How bad were our waterways before the Clean Water Act?

The states were responsible for maintaining clean waterways before the Clean Water Act. They didn’t.

●     Ohio’s Cuyahoga River had caught fire at least a dozen times before June 22, 1969, when a spark from a passing train ignited an oil slick on the river. Photos of the burning river landed in “TIME” magazine, which described the Cuyahoga as a river that "oozes rather than flows" and a place where a person "does not drown but decays."

●     The Potomac, “TIME” noted, left Washington “stinking from the 240 million gallons of wastes that are flushed into it daily,”

●     “Omaha’s meatpackers fill the Missouri River with animal grease balls as big as oranges,” according to the same article

How far back does Waterkeeper Alliance’s work go on what waters are covered by the Clean Water Act?

●     Our work fighting alterations to the definitions of waters covered under the Clean Water Act goes back to when the Obama administration proposed guidance eliminating protections for certain types of waters in 2011.  
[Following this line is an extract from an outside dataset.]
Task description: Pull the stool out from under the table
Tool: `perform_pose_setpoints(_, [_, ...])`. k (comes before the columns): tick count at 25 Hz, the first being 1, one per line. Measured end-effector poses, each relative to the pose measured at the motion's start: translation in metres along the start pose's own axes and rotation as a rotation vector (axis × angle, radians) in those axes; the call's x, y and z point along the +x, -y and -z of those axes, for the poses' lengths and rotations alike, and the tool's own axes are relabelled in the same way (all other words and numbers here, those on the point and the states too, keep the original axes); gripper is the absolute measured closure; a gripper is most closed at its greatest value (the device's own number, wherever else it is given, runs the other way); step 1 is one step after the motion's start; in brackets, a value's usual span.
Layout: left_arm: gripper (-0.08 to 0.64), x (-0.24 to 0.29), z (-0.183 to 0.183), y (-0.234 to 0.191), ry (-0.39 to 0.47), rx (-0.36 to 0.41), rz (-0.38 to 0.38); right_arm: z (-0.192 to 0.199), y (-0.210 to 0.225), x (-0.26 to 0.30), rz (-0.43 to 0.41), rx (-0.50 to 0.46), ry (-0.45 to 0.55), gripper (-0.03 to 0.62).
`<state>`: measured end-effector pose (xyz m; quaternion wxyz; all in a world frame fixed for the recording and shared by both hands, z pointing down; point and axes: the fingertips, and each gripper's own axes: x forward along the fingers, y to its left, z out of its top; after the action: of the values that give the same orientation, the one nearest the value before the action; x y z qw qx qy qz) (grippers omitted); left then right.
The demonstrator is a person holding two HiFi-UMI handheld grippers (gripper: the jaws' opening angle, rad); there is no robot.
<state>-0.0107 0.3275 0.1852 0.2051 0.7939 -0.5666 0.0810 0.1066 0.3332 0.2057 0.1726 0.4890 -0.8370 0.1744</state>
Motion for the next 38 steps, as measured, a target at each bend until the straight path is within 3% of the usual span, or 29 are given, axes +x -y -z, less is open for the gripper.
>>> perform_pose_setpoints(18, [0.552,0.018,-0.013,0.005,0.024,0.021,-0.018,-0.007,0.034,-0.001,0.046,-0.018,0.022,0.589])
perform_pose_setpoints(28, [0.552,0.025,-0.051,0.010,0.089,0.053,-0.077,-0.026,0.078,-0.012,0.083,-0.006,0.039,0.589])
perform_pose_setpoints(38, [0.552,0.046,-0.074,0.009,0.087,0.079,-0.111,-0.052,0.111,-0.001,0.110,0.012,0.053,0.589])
●     Waterkeeper Alliance advocated for the strongest law possible, asking EPA and the Army Corps for a broad, clear definition of  Waters of the U.S.. Along with partners, we challenged the Obama administration’s rules on the grounds they created illegal exemptions for industry and failed to protect important waterways and endangered species. These cases are still pending.

●     This recent attack on the Clean Water Act by President Trump is the most egregious attack on this cornerstone law yet and will require quick and national mobilization. We are gearing up for a fight we expect to last at least two years.

●     You can view all of our public statements and blogs on WOTUS to date here:

Was there bipartisan support for the Clean Water Act?

●     Yes. The conference version of the Clean Water Act passed the House by a vote of 366 to 11 and the Senate, unanimously, with 74 Senators voting yes.

●     President Richard Nixon was a Republican, as was the founding EPA administrator, William D. Ruckelshaus, who served under him. Ruckelshaus urged Nixon to sign the the Act, choosing words of stewardship. “It seems reasonable to me to spend less than one percent of the Federal budget and .2 percent of the Gross National Product over the next several years to assure for future generations the very survival of the Gross National Product,” he wrote.

●     Pres. Nixon vetoed the Act, blaming its cost. Only two hours later the Senate voted 52-12 to override the veto, with 17 of the votes in favor coming from Republicans. The House followed, voting 247 to 23 to override — more than ten to one — with 96 of the yes votes from Republicans.

●     During that debate, Republican Sen. Howard Baker, Republican of Tennessee said, “Study after study, public opinion poll after public opinion poll have revealed that the economy of this nation can absorb the costs of cleaning up pollution without inflation or without a loss in economic productivity. As I have talked with thousands of Tennesseans, I have found that the kind of natural environment we bequeath to our children and grandchildren is of paramount importance. If we cannot swim in our lakes and rivers, if we cannot breathe the air God has given us, what other comforts can life offer us.